(1) Overview

Based on material that I’ve read from my personal research regarding investing, I decided to test the notion that stock price returns are normally distributed. To test this idea, I’ve obtained monthly closing prices for $SPY, a SP500 index that was founded on January 22, 1993, from Yahoo Finance. This is roughly 20+ years of data (data collected through August 2020) and I will use the mean and standard deviation of monthly returns to investigate whether returns are normally distributed and use our findings to answer the question:


Would it make sense to include $SPY in my investment portfolio?

(2) Analyzing the Data

The data only contains closing prices and volume figures. This leaves me with the task of manually calculating monthly returns. In addition, we saved the mean and standard deviation as variables to use later.

n<- nrow(data)
data$return<- 0
for (i in 2:n)
  {data$return[i]<- (data$Close[i] - data$Close[i-1])/data$Close[i-1]*100}
data$return<- round(data$return, digits = 2)
MEAN<- mean(data$return)
SD<- sd(data$return)


The average return and standard deviation calculations are as follows. OUr monthly return range is also listed.

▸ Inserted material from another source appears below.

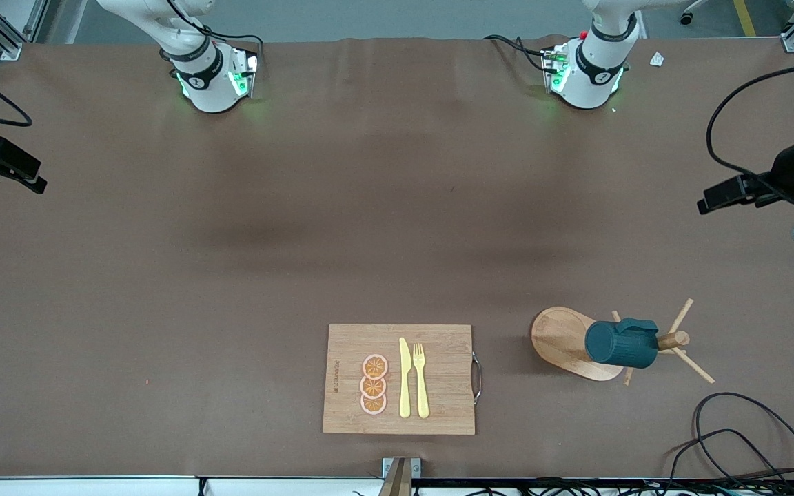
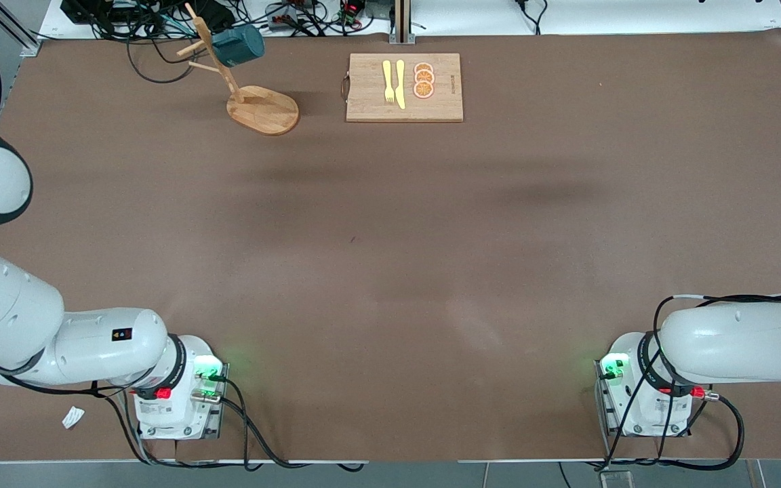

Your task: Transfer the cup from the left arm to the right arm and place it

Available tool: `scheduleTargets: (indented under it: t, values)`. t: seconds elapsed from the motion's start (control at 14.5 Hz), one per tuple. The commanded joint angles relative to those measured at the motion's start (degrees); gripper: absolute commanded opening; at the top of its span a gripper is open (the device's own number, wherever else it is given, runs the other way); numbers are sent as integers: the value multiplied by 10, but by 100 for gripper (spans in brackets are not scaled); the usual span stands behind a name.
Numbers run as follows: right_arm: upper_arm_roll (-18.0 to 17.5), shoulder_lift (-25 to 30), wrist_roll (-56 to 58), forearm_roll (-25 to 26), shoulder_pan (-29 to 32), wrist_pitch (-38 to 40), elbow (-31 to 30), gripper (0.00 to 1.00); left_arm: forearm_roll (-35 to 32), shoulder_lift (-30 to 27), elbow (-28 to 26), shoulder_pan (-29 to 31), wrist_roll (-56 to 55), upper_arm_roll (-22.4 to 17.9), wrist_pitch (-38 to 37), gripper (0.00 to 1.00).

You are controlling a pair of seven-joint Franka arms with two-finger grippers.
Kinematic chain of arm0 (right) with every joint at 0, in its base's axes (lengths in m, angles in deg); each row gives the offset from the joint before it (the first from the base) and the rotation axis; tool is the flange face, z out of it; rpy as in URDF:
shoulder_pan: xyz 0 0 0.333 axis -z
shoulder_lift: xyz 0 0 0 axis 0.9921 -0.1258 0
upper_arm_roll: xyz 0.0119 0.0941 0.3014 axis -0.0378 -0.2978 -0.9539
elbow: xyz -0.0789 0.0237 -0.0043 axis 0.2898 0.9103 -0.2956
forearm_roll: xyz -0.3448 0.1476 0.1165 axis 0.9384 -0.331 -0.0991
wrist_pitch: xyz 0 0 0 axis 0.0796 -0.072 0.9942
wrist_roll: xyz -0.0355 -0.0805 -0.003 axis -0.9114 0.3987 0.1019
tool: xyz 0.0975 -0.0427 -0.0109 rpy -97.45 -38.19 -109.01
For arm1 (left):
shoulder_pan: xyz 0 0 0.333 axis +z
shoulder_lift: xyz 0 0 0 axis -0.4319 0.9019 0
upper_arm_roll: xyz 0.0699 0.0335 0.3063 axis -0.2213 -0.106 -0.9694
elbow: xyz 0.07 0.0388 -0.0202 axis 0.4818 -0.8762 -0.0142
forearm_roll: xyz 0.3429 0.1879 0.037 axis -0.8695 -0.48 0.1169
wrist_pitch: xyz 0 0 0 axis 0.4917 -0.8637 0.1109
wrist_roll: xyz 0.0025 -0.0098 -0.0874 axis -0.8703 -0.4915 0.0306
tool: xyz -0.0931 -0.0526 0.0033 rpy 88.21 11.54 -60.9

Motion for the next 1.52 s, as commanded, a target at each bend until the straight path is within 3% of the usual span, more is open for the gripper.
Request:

## [1] "The average monthly return is  0.705120481927711"
## [1] "The standard deviation for the monthly returns is  4.20926689341531"
## [1] "The max. (+) and min.(-) value is  -16.52"
## [2] "The max. (+) and min.(-) value is  12.7"

Visualizing the Data

## [1] -0.6278495

Figure 1: The data is negative skewed so the distribution of returns slightly lean to the right, which means that we are more likely to see a positive return in general. Our skewness is highlighted just below the chart.

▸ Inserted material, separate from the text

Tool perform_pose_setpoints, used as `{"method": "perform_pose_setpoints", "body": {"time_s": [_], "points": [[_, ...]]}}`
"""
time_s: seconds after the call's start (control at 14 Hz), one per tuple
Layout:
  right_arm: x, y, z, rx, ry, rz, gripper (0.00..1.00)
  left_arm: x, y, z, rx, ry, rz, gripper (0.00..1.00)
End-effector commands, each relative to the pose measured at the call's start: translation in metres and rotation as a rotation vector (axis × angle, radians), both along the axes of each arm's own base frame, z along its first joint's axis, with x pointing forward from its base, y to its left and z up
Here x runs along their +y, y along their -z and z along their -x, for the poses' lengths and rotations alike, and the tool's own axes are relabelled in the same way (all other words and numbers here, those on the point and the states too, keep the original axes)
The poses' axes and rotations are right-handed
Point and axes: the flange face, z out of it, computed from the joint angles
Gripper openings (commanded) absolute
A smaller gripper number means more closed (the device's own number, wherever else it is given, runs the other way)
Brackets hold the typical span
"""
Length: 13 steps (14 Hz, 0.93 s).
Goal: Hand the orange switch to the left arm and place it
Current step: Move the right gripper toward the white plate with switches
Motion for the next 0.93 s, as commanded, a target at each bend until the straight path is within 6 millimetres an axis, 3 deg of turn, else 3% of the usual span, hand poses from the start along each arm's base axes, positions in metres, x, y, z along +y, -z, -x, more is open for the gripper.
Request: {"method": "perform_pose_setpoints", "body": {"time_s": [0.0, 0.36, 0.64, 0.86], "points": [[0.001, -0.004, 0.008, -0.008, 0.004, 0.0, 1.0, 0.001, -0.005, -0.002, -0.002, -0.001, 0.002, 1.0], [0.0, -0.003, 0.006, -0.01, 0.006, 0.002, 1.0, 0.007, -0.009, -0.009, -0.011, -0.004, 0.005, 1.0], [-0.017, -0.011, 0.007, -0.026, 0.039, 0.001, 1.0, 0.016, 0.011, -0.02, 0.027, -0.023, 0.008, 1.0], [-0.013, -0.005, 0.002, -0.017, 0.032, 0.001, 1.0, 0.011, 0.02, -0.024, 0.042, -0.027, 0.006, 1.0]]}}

Figure 2: It appears that most of the returns fall within the distribution curve. Our data greatly resembles a normal distribution.
Figure 3: When we plot the values agains the Q-Q plot we see there a few outliers that do not follow the 45 degree angle line. Devaitions from this blue line represent differences from the normal distribution. The data shows a departure from normal in the tails. The data may be slightly non-normal but is normal enough to provide a deeper analysis.

Understanding Probabilities

Via the graphs we’ve plotted so far, highly unlikely, investing in this index can you land a monthly return higher than 10%. Similarly, you could experience a monthly loss greater than 10% as well. How likely are both these scenarios?

## [1] "The probability of achieving a monthly return greater than 10% is  1.36 %"
## [1] "The probability of achieving a monthly loss greater than 10% is  0.55 %"

It’s very unlikely that we would obtain such a dramatic gain/loss on a monthly basis. Noted earlier, the distribution of returns are slightly skewed towards positive % returns. To illustrate I plotted the Cumulative Distribution Function (CDF) below.


Figure 4: The CDF illustrates the probability of obtaining a value smaller than a random given value, in this case monthly returns. As given by the graph, there is a 40% of obtaining a monthly loss which means the chance of having a position return is 60%.

Conclusion

We’ve analyzed the average monthly returns for $SPY for the period between January 1993 and August 2020. There is a bout a 30% spread in terms of returns and we calculated the average return of approximately .7%, which is rougly an 8.8% average annual return. Furthermore, there is 60% chance that your monthly return will be a positive one. I’d include $SPY in my portfolio given the odds are in my favor in obtaining a positive return. Furthermore, the standard deviation is 4% which does not make this a volatile investment.